Founded in Basque Spain in 1956, the Mondragon Cooperative group clearly illustrates an ongoing relationship between investment banking and recipient business. The Workers Bank provides investment as a local development bank, offers technical and financial advice for business startup, then monitors production, quality, and financial performance in a process of ongoing cooperation and partnership. This also assumes longterm commitment, ensuring finance for secure long-range planning and productivity investment, research and development into new-generation products and services, in conjunction with apprenticeships and higher education which are also sponsored by the Cooperative. The group now employs 85,000 workers with a turnover of 15 billion Euros.

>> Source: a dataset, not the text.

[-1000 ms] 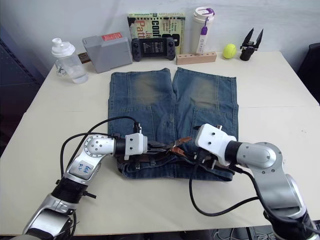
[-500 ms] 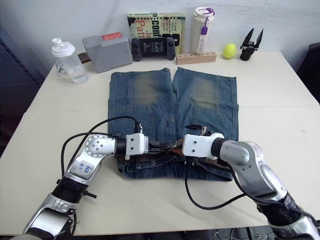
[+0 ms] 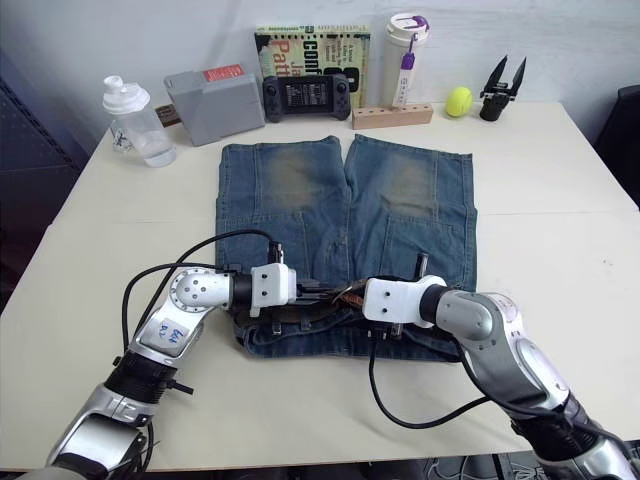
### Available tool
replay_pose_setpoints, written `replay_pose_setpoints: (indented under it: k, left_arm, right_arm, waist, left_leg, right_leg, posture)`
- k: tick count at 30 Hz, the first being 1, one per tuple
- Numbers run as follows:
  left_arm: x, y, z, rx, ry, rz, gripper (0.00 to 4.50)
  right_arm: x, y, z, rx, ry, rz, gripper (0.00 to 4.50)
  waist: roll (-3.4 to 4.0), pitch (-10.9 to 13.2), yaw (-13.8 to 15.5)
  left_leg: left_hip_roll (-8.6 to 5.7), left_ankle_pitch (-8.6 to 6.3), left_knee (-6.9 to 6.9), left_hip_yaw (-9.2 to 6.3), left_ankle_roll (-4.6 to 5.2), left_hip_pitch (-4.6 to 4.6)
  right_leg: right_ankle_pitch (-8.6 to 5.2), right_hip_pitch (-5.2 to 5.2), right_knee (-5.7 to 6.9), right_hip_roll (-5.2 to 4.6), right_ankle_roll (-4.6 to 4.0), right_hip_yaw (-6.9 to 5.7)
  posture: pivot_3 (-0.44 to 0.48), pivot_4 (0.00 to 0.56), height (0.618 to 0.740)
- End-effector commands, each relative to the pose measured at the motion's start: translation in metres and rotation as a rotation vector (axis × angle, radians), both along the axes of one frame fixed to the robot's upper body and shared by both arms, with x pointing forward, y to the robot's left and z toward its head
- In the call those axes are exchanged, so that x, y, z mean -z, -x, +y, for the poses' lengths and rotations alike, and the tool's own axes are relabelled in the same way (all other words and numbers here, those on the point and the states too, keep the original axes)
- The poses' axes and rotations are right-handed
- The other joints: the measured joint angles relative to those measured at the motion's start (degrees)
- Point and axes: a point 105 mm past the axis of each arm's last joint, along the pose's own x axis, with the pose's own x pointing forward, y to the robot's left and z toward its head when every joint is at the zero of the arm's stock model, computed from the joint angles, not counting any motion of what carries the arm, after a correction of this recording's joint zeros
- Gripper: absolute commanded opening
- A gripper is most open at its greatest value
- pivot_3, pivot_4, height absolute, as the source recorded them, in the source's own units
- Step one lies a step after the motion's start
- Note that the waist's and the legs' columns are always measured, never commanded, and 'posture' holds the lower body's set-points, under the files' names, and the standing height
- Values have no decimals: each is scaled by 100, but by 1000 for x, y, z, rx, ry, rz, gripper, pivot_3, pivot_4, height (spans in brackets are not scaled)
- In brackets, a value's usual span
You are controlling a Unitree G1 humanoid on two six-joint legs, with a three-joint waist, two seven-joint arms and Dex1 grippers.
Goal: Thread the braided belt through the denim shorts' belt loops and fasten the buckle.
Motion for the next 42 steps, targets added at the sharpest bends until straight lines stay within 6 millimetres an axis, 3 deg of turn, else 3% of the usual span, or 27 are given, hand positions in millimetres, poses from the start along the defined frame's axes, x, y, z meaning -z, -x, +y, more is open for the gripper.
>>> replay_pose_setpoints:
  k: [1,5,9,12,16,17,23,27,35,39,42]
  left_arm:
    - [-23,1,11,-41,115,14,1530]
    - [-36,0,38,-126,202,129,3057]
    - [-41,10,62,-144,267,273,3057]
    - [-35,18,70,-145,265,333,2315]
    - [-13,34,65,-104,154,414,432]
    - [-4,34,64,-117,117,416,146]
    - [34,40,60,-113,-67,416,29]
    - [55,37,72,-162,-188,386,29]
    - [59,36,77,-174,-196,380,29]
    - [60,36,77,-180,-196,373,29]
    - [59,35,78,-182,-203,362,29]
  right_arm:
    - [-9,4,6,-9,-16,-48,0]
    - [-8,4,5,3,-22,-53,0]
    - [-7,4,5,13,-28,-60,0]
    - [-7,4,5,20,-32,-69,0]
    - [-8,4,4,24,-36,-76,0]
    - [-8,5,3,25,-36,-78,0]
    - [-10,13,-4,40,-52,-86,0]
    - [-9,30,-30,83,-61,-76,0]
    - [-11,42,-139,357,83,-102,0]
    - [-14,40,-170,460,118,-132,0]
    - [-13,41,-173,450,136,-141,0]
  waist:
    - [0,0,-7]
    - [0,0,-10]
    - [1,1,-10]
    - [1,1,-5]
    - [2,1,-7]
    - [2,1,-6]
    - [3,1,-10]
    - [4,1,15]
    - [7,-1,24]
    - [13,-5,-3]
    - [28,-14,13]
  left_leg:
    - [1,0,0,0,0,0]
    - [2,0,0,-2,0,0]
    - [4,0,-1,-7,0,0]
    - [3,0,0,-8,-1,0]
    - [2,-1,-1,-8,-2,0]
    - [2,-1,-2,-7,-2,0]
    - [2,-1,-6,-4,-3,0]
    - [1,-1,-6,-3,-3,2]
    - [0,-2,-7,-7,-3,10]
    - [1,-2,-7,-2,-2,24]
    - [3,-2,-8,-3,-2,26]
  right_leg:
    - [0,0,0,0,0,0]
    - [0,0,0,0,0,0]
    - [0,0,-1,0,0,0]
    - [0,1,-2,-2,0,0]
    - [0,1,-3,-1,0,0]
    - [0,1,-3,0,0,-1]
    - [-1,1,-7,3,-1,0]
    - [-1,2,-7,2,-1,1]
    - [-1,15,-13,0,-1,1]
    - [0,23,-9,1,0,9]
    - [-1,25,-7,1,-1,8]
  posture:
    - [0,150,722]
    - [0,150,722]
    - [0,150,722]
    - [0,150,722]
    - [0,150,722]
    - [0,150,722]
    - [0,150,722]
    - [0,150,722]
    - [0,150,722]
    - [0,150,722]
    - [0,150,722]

In the USA, the Bank of North Dakota (BND) is a state-owned bank dedicated to promoting commerce, industry and agriculture. BND offers numerous low-interest loan programs in collaboration with a lead lender to meet the financing needs of any qualifying new or expanding business. The Bank provides financing to stimulate economic development in the State for both business and agriculture.
It is the responsibility of government to ensure the proper functioning of the nations infrastructure services, among which banking is arguably the most signigifant. Our current banking system is unstable, irresponsible, and serves the interests of its shareholders, not those of the nation. We need to change it, and urgently.
Everybody working, everybody working productively. This requires serious, longterm financial commitment. During the Great Depression years following 1929, Lord Melchett was one of several prominent proponents of financial reform. He stressed that banking should be at the service of industry, rather than industry at the mercy of the banking system. His words are equally true today:
It is upon industry, not banking, that England has grown great. While banks take a short-term view for reasons of security and liquidity, business is conducted on a long view. We are embarked on an industrial age, and we must alter our banking and economic system to suit the necessities of industry.